Impulsados por la provocación involuntaria de Gu Bai, los estudiantes de la Clase Uno de la especialidad de Estudios de la Dieta de la Antigua Tierra completaron la carrera de diez kilómetros. Después de Du Xiaoxing, varias chicas tampoco pudieron soportarlo y también se fueron en el auto, pero el resto de los estudiantes apretó los dientes y logró llegar corriendo hasta la base de entrenamiento.

Wang Jianjun se sorprendió. Para ser sincero, no había pensado hacerlos correr toda la distancia.

Había dado esa orden por dos motivos. En primer lugar, quería darles una lección por no obedecer las reglas, para poder manejarlos mejor en los días siguientes.

En segundo lugar, había notado que los estudiantes no tenían ningún sentido de unidad. Por eso deseaba que, a través de esa carrera, se dieran cuenta de lo que significaba trabajar en equipo.

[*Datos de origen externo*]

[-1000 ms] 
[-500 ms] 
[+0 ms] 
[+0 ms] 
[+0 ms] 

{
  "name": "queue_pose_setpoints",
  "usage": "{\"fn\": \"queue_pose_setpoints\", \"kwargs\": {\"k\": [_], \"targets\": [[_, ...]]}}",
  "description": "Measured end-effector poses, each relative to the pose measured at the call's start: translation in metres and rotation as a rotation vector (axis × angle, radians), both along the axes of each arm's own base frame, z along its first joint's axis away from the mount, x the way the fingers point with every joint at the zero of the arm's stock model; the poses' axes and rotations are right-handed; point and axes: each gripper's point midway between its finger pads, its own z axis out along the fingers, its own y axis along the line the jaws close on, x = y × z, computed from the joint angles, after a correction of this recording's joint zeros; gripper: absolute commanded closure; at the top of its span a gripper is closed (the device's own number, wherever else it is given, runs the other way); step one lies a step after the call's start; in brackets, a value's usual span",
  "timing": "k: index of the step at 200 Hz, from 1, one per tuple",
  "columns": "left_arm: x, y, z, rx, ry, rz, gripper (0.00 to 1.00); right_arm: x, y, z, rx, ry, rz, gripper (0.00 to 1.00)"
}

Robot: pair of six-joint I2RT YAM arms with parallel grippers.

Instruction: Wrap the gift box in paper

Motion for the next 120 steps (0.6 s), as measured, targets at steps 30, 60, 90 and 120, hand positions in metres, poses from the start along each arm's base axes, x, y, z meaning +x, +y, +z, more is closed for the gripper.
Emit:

No esperaba que lo hicieran tan bien. Sin importar cuál hubiera sido su motivación, era bueno ver que podían perseverar.

Diez kilómetros no era una distancia corta. Para los soldados no era nada extraordinario, pero para los estudiantes del Departamento de Alimentos y Bebidas, que no habían recibido entrenamiento formal ni tenían suficiente práctica, era casi un milagro.

Como los estudiantes de la Clase Uno de Estudios de la Dieta de la Antigua Tierra habían creado ese milagro, Wang Jianjun se sintió muy complacido.

Si los estudiantes hubieran sabido lo que Wang Jianjun estaba pensando en ese momento, se habrían levantado de un salto para pelear con él incluso sabiendo que habría consecuencias. Estaban furiosos.

Y se sentían aún más así cuando miraban a Gu Bai.

Si Gu Bai no hubiera corrido hacia adelante como un loco, ellos no se habrían visto arrastrados a exigirse al máximo para alcanzarlo.

Mientras corrían se habían sentido relativamente bien. Pero ahora que se habían detenido, el calor acumulado en el pecho les provocaba dolor y les costaba hablar. En ese momento no se sentían cómodos ni sentados ni acostados.

Correr daba demasiado miedo. De verdad deseaban no tener que volver a hacerlo.

Sin embargo, todavía no sabían que correr era la parte más básica de su entrenamiento.

—Estoy agotado, siento que estoy medio muerto —jadeó y suspiró un estudiante.

—¿Medio? Yo ya me estoy muriendo —dijo otro, tendido en el suelo y sin aliento.

Apenas era el primer día de entrenamiento. No, mejor dicho, el entrenamiento ni siquiera había comenzado todavía. Si ya estaba así antes de empezar, ¿cómo se suponía que soportaría los días siguientes? Solo pensarlo daba miedo.

El estudiante incluso se preguntó: “Mamá, ¿todavía estoy a tiempo de volver a la Estrella Central?”